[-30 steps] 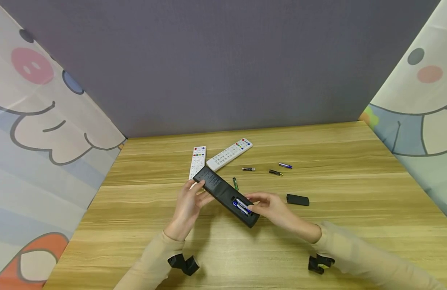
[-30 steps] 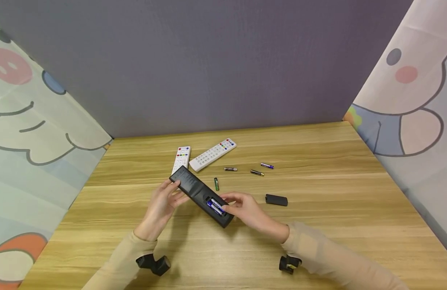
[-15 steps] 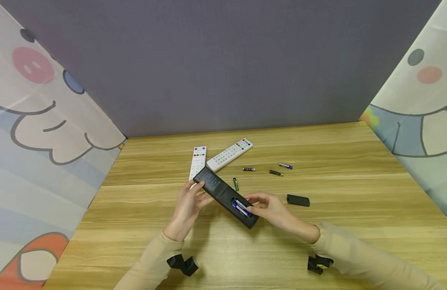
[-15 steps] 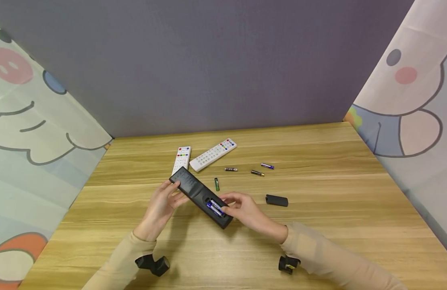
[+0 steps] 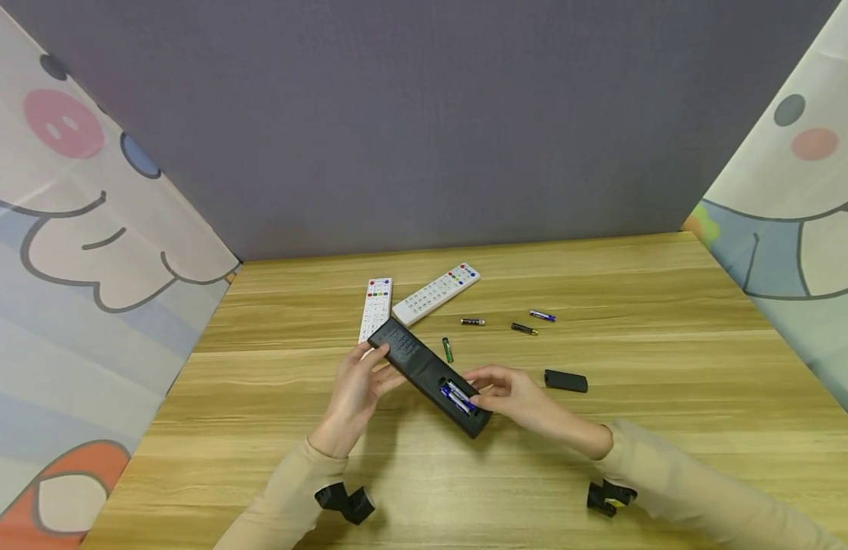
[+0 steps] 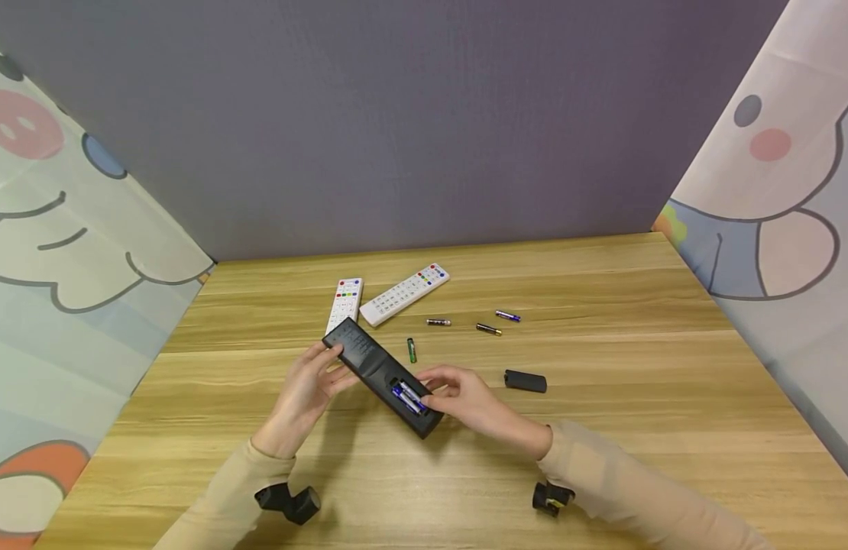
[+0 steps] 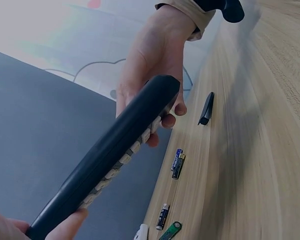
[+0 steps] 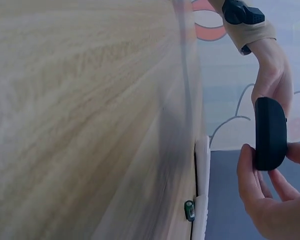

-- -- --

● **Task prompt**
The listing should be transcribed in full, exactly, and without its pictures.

● **Response to this exercise**
[-30 steps] 
[-30 steps] 
[-15 steps] 
[-15 steps] 
[+0 steps] 
[+0 steps] 
[+0 steps] 
[+0 steps] 

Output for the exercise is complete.